Special needs adoption from a Jewish perspective.

Special needs adoption from a Jewish perspective.

Sunday, May 20, 2012

Taking care of our own

In an earlier post, I mentioned that while Jewish philanthropy often extends out to the global community, individual charity is usually focused on individuals within the tribe.  For example, when I told my parents that I was thinking about international special needs adoption, my dad said, "Why not take care of our own first?"

It was about that same time that I was reading Shelley Bedford's adoption journey, and I came to this post.


Naum Friedman

 This child was, like so many others in his country, left at the hospital when he was diagnosed with Down syndrome.  And then his parents left that country and moved to Israel!  Yes, Naum Friedman was born Jewish.  Now he is a happy, thriving Christian child named Xander Matthew Bedford.  Yes, he was rescued.  Amazingly and wonderfully so!  But he was also lost forever to the Jewish family.  How many others like him are there?  I often see pictures of children on Reece's Rainbow that seem to have Jewish facial features.  Are they?

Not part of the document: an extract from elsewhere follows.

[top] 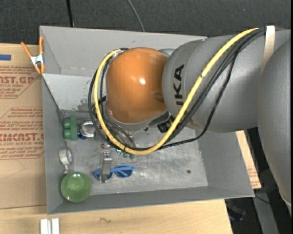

Ultimately, though, the point is not that a particular orphan may have been born Jewish.  The point is that once adopted by Jewish parents, he or she IS Jewish.   A convert into Judaism is as much part of the tribe as anyone else,  just as an adopted child is as much part of the family as any other member.  Adopting children -- no matter to whom they were born -- means making them "our own".  And then taking care of them.